* _THE PROBLEM_: Go over the entries and report the lines where the word "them" occurs.

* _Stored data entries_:

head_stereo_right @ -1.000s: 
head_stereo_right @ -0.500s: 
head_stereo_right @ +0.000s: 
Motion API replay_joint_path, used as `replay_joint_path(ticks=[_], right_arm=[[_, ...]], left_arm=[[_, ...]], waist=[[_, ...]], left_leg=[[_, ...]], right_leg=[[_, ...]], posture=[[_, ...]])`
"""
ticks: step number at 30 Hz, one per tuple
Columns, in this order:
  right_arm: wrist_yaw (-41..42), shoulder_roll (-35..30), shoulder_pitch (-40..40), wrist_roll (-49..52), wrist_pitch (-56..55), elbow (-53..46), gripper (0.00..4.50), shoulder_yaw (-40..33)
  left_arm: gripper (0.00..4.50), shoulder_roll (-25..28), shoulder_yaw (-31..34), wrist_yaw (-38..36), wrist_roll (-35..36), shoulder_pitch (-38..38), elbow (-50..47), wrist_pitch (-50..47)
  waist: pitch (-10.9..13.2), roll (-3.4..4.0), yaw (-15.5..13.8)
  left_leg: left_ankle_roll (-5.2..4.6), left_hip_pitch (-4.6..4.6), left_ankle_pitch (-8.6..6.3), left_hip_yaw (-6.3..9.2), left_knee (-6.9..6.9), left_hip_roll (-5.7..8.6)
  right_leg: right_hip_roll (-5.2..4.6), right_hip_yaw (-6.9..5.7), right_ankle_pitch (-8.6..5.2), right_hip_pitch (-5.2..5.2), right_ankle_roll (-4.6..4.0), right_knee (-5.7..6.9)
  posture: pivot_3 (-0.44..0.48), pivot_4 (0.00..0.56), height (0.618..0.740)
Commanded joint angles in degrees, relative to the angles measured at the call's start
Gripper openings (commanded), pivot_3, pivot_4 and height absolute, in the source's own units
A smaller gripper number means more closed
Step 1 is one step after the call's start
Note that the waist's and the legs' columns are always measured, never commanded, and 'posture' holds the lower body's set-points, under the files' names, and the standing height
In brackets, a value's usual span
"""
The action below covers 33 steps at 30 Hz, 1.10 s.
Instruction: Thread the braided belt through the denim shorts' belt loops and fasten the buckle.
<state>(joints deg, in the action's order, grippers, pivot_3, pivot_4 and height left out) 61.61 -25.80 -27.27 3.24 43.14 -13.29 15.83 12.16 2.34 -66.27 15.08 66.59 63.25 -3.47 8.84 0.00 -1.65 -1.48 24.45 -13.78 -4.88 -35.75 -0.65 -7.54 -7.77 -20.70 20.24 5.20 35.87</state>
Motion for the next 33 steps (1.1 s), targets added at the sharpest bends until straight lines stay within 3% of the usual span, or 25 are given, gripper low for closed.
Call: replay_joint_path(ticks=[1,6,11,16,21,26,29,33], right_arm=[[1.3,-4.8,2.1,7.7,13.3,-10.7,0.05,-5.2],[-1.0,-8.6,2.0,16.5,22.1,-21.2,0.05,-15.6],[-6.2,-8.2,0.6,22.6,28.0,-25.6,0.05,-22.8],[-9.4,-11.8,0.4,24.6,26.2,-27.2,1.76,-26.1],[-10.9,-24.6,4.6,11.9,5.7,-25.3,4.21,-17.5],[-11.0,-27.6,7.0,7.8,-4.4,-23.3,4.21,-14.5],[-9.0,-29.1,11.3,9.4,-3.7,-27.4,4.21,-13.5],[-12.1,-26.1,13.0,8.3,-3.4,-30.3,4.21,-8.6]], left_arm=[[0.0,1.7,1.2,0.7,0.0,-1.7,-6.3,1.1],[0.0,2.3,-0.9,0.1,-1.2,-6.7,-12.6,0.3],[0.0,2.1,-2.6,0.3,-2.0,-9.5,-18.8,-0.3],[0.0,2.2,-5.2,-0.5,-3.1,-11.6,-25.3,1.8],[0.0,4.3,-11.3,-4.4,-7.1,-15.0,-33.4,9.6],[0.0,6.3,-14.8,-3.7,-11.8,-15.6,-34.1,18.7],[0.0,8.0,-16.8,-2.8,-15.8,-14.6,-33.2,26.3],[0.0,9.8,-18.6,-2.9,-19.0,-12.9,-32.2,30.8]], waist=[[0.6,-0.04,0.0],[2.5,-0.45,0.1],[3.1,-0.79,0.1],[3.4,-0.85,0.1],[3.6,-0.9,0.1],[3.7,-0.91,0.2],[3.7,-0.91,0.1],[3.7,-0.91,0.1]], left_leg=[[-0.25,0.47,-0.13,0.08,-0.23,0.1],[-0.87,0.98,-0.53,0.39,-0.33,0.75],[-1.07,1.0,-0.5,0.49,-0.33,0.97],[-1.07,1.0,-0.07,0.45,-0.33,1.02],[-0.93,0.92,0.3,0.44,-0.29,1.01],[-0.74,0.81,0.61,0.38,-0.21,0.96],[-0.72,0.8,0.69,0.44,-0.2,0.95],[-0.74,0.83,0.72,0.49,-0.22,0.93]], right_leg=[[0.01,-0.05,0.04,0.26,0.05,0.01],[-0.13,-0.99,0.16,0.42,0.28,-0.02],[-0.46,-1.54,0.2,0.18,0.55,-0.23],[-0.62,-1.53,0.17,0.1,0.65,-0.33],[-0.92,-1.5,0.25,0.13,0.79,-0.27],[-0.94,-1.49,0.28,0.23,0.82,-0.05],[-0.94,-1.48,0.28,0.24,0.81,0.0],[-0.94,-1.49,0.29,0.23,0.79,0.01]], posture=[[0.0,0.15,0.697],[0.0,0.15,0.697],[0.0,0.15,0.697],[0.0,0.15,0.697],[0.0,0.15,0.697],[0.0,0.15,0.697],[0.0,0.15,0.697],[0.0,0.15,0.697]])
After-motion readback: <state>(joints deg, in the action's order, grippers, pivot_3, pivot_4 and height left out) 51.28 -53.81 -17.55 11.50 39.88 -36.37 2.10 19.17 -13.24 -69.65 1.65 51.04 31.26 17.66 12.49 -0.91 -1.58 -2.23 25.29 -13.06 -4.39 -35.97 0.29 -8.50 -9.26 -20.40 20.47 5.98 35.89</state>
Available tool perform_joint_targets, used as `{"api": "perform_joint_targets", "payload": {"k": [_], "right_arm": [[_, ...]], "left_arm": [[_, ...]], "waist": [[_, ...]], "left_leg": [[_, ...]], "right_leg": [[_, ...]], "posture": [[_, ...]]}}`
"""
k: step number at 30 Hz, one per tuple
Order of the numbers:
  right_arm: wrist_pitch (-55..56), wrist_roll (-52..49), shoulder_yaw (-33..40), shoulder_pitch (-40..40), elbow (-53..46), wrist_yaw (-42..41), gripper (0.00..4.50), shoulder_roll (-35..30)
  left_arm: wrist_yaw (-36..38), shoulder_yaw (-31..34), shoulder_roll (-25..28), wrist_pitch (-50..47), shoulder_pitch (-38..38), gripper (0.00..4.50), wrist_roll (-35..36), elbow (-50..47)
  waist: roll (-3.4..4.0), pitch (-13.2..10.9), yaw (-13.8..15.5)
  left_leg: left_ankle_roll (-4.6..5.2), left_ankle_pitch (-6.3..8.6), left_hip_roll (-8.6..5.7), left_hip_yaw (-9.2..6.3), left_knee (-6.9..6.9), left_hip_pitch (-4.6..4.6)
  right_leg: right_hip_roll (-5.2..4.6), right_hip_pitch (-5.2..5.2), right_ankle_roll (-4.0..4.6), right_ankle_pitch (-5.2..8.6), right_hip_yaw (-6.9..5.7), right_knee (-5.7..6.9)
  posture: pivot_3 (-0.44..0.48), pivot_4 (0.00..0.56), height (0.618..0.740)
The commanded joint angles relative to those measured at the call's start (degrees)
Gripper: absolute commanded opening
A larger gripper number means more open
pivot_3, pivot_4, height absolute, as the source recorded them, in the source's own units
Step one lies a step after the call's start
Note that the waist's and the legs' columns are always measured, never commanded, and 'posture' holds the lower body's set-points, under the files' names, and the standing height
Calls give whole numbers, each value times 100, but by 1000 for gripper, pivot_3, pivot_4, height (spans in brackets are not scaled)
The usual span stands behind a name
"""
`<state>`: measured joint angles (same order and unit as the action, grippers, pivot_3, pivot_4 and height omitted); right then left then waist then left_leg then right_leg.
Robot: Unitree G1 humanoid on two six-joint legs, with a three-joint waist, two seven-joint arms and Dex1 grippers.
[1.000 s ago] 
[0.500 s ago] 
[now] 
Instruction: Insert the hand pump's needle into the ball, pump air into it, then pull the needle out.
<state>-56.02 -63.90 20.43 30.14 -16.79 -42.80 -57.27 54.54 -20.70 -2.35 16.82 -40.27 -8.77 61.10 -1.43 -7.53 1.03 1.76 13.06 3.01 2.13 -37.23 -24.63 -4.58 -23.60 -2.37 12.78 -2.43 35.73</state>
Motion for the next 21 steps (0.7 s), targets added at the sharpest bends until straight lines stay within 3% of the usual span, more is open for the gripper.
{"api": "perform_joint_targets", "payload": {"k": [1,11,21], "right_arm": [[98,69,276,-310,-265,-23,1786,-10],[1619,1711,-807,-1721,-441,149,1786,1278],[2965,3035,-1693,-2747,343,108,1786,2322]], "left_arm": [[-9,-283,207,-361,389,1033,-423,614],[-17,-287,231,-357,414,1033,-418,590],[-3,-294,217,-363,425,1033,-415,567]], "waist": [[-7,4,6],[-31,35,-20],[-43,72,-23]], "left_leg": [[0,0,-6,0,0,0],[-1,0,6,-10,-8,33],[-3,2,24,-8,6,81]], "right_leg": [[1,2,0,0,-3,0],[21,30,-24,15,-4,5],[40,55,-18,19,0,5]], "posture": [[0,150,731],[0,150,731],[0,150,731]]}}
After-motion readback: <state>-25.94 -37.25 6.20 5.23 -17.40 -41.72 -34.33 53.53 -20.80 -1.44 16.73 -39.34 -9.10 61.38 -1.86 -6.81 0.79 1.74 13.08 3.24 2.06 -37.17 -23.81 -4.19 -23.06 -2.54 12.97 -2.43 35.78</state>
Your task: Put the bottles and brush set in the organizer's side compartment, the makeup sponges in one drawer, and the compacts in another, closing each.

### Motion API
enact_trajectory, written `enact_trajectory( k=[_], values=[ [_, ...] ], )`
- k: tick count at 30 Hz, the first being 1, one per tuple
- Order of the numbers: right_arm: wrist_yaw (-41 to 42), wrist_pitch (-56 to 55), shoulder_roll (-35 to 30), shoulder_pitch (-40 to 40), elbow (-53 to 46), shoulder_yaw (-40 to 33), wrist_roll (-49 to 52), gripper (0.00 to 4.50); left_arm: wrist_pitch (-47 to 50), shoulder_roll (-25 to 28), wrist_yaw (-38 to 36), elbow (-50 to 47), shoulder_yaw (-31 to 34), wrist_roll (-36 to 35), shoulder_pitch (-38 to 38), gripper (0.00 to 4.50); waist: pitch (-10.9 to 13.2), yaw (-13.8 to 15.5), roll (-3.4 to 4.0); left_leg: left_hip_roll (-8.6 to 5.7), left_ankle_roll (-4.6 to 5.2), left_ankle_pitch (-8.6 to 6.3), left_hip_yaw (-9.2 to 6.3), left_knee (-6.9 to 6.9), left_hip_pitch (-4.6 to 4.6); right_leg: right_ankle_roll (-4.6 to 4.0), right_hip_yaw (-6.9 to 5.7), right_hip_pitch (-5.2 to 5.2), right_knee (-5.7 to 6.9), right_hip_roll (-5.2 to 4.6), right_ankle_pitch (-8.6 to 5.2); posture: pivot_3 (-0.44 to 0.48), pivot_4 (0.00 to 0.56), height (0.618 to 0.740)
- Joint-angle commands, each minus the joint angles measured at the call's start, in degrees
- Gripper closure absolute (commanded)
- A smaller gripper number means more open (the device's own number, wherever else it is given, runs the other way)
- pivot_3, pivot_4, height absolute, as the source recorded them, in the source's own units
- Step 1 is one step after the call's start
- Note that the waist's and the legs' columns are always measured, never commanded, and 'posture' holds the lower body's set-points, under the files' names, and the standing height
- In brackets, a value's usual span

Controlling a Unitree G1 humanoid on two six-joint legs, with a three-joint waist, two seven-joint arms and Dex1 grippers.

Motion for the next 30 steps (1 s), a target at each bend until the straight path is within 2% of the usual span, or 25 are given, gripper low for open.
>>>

* _SOLUTION FOR THIS TASK_:
pivot_3, pivot_4, height absolute, as the source recorded them, in the source's own units
- pivot_3, pivot_4, height absolute, as the source recorded them, in the source's own units

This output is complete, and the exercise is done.